To compare these sequences with those from Sanger sequencing, we shotgun sequenced a BAC clone OR_CBa0004O24 and assembled it with phred/phrap software to form contigs. Each contig sequence from pyrosequencing was aligned to its corresponding Sanger sequence by BLAST alignment. Statistical results from this comparison are shown in Table 2.

Comparing only high quality (HQ sequence quality score > either 30 or 40) nucleotides gave an overall error rate of 0.0409% or 0.0359%. This means that the high-coverage reads from pyrosequencing show more than 99.95% accuracy. Researchers have pointed out that pyrosequencing is more problematic in repeats and homopolymers than Sanger technology [68, 69], but we did not observe this type of discrepancy. We also compared nucleotide sequences of Hd3a (one of the rice heading date QTL, corresponding to FT gene of Arabidopsis) between O. sativa cv. Nipponbare (by Sanger method) and O. rufipogon (by pyrosequencing). Only 3 SNPs and no in/del were found in exons (540 coding nt), whereas many deviations (20 SNPs, 6 indels) were found in introns; this was evolutionally reasonable. This sequence conservation might indicate that Hd3a is functionally important and under purifying selection.

These results show that emerging new resequencing technologies (not only pyrosequencing but also other methods [70]), when properly used in combination with current methods, will revolutionize the cost and performance of rice genome resequencing and will help elucidate the evolution of the Oryza genomes.

7. Conclusion

The rice genome sequence has become available as a reference genome, providing a basis for understanding the wide range of diversity among cultivated and wild relatives of rice.

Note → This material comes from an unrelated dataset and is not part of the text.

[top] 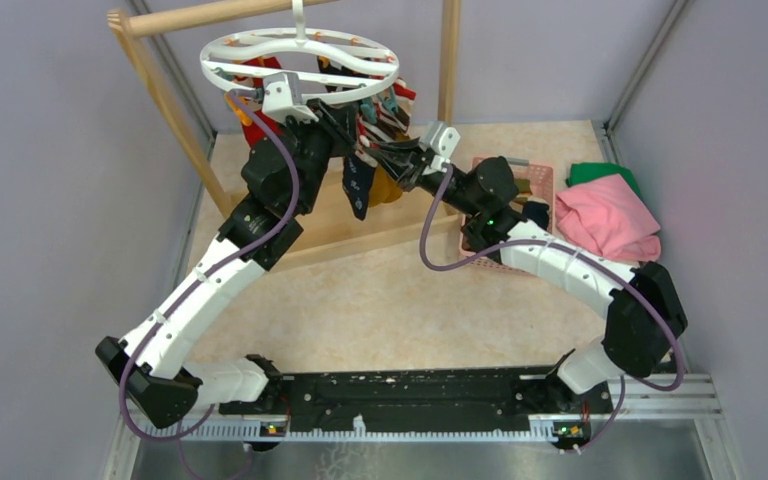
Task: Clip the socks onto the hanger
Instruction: Clamp the sock onto the hanger.
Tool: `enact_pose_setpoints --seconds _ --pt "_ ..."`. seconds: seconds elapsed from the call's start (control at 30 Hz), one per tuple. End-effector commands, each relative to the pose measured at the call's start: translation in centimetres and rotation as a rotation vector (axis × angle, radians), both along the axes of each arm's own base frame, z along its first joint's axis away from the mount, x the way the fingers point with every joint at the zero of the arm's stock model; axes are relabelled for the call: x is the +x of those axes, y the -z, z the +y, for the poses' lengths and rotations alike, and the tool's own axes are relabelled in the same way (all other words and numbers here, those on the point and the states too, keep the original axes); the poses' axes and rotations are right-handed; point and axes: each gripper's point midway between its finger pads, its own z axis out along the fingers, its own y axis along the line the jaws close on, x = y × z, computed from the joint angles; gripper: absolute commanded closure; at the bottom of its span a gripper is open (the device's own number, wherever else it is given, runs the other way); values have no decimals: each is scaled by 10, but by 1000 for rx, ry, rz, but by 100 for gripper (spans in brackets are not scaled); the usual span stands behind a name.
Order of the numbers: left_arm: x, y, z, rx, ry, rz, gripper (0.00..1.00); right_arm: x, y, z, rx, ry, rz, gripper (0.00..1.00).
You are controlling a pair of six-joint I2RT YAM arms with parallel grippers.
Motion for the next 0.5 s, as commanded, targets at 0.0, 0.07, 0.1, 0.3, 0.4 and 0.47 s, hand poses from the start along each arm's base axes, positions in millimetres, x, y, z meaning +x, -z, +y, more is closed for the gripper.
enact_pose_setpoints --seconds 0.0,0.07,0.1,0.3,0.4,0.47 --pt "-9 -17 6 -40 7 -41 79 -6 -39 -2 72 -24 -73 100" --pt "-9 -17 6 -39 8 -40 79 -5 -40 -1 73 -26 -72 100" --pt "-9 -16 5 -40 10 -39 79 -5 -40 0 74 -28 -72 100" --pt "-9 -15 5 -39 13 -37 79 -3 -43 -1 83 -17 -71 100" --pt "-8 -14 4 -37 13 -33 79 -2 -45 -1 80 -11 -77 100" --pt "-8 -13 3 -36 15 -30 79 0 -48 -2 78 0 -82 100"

The continuous efforts in generating a high-quality sequence have paved the way for clarifying the structures of genomic regions that are difficult to analyze, including centromeres and telomeres. Comparative genomics within the genus Oryza has also become a feasible strategy for understanding the evolutionary events that led to the development of cultivated rice. The syntenic relationships among cereal crops must be thoroughly exploited from now on. The rice genome sequence will be the most important tool in explaining the structure and function of other cereal genomes, and its use may open new opportunities for researchers to look deeper into the synteny between rice and other cereal crops, which has been maintained for some 60 million years of evolution [6]. From a more practical aspect, the rice genome sequence could be the key for developing rice-genomics-based research in order to improve crop production and food security for humankind.

Acknowledgments

The authors thank all the participants of the Rice Genome Research Program (RGP) and the International Rice Genome Sequencing Project (IRGSP). This work was supported by grants from the Ministry of Agriculture, Forestry, and Fisheries of Japan (MAFF) through the Rice Genome Project, Green Technology Project, and GD 2007.